__REQUIRED ACTION__: Search the data for the string "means" and gather each line it is in.

__Records excerpted from a collection__:
+ + + +

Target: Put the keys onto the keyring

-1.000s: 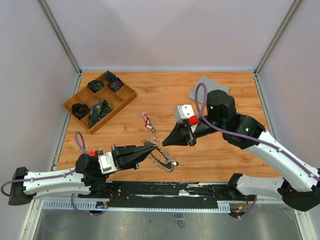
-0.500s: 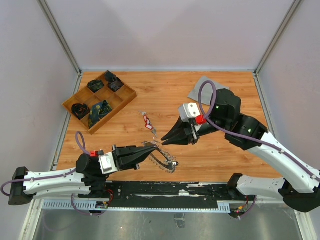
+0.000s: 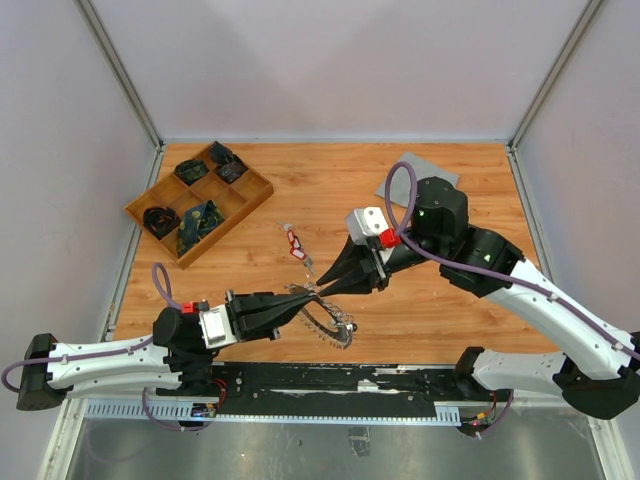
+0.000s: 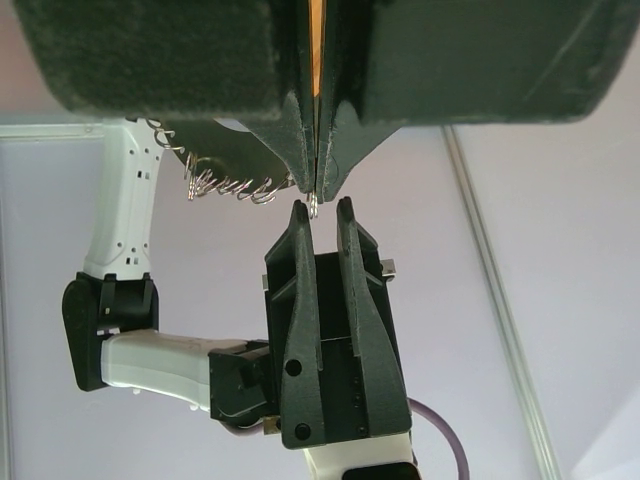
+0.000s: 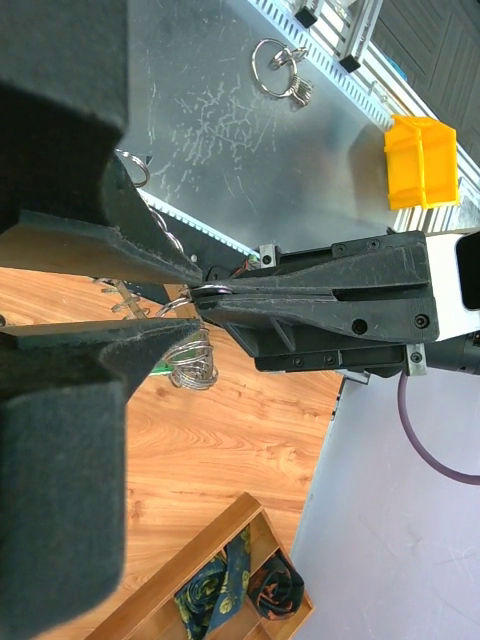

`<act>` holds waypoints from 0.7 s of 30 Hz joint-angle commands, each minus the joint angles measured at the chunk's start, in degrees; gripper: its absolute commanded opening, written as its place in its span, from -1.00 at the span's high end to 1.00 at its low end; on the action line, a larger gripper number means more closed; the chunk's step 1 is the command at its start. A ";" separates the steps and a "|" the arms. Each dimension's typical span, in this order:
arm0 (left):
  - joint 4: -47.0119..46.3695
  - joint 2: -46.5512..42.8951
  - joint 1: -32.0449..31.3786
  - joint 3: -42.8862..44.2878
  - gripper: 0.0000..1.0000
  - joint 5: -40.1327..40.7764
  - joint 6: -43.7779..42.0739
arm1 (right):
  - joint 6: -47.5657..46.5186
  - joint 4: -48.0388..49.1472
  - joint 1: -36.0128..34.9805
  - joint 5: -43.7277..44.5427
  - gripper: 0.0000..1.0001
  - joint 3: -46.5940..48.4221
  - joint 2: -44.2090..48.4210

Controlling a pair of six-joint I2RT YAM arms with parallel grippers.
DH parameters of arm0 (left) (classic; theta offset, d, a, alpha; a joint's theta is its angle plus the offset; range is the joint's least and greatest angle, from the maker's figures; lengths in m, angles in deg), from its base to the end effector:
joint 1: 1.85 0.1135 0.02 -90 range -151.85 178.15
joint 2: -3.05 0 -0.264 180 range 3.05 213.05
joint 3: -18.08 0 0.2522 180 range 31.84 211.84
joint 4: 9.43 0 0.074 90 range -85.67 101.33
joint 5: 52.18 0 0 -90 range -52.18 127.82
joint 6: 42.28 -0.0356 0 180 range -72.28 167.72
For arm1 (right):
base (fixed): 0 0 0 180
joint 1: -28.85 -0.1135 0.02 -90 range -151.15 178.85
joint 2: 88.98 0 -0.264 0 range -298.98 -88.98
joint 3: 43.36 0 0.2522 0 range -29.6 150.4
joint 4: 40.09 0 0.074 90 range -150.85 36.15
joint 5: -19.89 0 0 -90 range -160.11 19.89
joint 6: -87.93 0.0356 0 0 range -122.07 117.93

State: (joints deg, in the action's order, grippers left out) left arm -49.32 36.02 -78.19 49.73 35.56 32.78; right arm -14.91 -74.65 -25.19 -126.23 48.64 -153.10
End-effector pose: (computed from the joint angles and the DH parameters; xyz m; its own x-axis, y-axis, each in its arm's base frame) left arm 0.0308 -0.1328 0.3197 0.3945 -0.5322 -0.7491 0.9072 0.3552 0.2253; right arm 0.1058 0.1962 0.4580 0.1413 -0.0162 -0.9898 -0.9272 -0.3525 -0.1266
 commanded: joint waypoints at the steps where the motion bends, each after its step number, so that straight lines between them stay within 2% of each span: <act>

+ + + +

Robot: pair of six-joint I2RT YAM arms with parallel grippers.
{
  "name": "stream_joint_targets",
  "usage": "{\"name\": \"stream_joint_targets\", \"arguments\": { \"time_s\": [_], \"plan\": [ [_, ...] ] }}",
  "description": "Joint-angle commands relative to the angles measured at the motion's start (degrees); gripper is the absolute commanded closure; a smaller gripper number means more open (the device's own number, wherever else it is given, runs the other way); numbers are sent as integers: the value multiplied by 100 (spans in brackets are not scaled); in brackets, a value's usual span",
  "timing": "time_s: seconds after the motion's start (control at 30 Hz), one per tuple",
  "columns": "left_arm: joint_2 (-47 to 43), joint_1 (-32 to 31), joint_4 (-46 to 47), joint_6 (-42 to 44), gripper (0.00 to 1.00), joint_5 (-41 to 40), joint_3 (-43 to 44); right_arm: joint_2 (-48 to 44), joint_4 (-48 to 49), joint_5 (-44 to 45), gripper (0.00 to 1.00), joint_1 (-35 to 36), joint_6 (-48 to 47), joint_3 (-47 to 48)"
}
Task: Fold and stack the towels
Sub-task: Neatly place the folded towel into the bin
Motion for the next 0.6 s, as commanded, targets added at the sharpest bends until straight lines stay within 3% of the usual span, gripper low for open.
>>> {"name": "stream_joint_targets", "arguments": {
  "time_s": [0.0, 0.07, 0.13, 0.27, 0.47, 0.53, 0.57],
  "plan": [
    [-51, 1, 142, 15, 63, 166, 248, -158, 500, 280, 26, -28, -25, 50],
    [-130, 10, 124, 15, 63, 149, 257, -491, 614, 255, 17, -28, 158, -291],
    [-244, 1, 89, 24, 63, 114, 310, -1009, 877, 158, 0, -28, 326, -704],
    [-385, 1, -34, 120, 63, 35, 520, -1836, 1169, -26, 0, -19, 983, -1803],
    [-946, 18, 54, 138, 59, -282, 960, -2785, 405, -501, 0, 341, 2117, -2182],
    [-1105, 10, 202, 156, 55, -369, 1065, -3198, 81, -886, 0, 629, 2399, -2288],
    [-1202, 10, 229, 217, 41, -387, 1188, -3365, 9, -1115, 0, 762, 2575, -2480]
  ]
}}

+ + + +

__ANSWER SECTION__:
`<act>` holds waypoints from 0.7 s of 30 Hz joint-angle commands, each minus the joint angles measured at the chunk's start, in degrees; gripper: its absolute commanded opening, written as its place in its span, from -1.00 at the span's high end to 1.00 at its low end; on the action line, a larger gripper number means more closed; the chunk's step 1 is the command at its start. A ";" separates the steps and a "|" the arms. Each dimension's typical span, in this order:
  "description": "Joint-angle commands relative to the angles measured at the motion's start (degrees); gripper is the absolute commanded closure; a smaller gripper number means more open (the device's own number, wherever else it is given, runs the other way); numbers are sent as integers: the value multiplied by 100 (spans in brackets are not scaled); in brackets, a value's usual span",

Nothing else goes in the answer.